TASK DETAILS: Using the records below, copy every line that holds the string "towel".

#### RECORD EXCERPTS

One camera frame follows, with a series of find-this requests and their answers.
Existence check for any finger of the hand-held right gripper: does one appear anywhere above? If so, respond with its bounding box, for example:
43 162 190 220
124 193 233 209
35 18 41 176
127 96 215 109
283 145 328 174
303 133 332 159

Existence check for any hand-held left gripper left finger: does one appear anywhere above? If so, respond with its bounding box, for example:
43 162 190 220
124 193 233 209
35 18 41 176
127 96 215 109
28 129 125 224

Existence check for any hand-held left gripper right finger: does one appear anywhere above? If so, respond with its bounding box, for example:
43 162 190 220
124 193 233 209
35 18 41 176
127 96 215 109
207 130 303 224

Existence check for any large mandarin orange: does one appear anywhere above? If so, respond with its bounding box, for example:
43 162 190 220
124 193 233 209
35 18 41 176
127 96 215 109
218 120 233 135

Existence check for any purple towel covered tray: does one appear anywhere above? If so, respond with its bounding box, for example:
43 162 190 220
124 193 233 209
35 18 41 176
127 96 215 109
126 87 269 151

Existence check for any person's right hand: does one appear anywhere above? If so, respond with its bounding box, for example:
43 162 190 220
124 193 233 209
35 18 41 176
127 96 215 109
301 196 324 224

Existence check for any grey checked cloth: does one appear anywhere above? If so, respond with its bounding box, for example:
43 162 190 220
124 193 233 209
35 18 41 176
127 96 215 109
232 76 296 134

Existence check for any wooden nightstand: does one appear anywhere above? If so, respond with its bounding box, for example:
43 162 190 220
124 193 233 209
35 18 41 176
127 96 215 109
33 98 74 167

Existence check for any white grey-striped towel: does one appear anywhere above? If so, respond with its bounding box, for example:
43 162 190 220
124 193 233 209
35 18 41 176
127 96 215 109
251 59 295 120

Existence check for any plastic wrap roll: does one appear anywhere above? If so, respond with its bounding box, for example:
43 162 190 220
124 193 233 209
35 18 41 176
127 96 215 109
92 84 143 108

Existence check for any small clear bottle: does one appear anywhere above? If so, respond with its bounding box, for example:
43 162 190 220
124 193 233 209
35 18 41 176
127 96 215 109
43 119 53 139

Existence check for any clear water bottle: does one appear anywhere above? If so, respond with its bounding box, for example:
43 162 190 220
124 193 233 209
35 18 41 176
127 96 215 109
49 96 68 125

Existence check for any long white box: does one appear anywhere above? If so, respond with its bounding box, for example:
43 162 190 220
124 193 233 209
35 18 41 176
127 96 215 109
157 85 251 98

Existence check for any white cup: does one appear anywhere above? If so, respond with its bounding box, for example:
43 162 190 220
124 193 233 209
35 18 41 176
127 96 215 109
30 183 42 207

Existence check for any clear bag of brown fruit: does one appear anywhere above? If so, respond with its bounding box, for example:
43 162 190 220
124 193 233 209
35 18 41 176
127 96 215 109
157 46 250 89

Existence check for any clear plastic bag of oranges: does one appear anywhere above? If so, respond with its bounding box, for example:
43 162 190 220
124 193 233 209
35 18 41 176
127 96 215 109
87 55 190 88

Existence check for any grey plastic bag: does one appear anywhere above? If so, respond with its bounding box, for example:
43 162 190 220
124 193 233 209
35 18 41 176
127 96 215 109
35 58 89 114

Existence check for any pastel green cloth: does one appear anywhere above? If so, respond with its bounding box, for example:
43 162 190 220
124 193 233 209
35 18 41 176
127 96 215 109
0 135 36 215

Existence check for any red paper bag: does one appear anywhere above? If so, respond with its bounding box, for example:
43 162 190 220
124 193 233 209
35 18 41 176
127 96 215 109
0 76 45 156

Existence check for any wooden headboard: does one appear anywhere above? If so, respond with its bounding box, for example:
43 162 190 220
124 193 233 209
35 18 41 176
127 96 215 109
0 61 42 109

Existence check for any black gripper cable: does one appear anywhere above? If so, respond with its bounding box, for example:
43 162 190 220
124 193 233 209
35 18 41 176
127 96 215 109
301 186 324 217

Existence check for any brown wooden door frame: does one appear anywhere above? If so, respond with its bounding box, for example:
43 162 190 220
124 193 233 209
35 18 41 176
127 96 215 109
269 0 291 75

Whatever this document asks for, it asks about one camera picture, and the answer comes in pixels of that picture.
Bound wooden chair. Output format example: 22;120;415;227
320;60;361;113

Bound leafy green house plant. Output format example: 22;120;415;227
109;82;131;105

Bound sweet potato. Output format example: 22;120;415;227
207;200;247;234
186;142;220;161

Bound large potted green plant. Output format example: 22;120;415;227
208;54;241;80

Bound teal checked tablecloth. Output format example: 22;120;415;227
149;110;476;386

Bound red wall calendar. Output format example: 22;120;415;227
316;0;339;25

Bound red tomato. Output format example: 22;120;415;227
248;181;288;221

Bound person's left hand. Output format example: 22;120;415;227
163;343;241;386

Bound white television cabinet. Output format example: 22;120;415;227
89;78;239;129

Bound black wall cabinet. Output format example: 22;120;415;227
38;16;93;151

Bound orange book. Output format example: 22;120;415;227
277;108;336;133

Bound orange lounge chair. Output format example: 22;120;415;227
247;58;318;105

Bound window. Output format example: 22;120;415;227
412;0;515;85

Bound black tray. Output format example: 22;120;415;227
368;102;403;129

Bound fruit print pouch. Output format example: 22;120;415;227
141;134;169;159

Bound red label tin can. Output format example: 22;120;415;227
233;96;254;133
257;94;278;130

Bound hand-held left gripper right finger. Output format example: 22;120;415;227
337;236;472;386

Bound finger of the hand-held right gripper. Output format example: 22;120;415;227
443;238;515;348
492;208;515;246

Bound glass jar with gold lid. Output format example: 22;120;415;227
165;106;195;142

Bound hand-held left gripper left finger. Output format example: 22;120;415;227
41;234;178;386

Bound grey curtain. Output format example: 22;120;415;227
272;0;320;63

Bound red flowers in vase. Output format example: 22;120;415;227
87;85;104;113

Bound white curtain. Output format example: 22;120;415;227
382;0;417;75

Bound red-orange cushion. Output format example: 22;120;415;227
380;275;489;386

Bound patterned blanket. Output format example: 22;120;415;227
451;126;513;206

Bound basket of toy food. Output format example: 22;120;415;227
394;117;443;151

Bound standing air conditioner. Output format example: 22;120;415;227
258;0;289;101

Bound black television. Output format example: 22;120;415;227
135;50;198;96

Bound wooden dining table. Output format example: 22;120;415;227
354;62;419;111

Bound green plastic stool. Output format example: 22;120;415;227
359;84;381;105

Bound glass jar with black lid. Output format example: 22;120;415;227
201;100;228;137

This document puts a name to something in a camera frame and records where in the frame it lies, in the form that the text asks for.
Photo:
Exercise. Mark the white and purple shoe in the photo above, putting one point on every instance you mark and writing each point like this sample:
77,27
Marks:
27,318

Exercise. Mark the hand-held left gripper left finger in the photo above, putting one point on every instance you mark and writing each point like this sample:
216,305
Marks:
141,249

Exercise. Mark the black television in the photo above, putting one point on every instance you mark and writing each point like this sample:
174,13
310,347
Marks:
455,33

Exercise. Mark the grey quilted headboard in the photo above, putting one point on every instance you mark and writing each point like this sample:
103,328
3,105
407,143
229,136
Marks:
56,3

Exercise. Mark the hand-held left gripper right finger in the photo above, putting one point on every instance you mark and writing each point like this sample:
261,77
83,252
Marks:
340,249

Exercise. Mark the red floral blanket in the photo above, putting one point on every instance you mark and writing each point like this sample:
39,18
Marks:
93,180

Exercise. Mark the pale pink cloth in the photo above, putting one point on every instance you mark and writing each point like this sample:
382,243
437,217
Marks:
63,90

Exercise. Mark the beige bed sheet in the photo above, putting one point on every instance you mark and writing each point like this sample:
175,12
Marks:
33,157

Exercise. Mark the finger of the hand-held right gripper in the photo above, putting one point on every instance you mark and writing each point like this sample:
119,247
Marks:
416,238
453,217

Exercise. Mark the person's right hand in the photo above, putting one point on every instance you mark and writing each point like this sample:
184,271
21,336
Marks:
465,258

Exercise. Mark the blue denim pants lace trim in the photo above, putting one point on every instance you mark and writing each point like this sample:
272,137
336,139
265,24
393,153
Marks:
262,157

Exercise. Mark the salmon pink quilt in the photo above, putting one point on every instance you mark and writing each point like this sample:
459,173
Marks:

########

WRITTEN SOLUTION:
Existence check for any purple towel covered tray: does one appear anywhere above? If so, respond with its bounding box, for example:
Existence check for any white grey-striped towel: does one appear anywhere above? If so, respond with its bounding box, for example:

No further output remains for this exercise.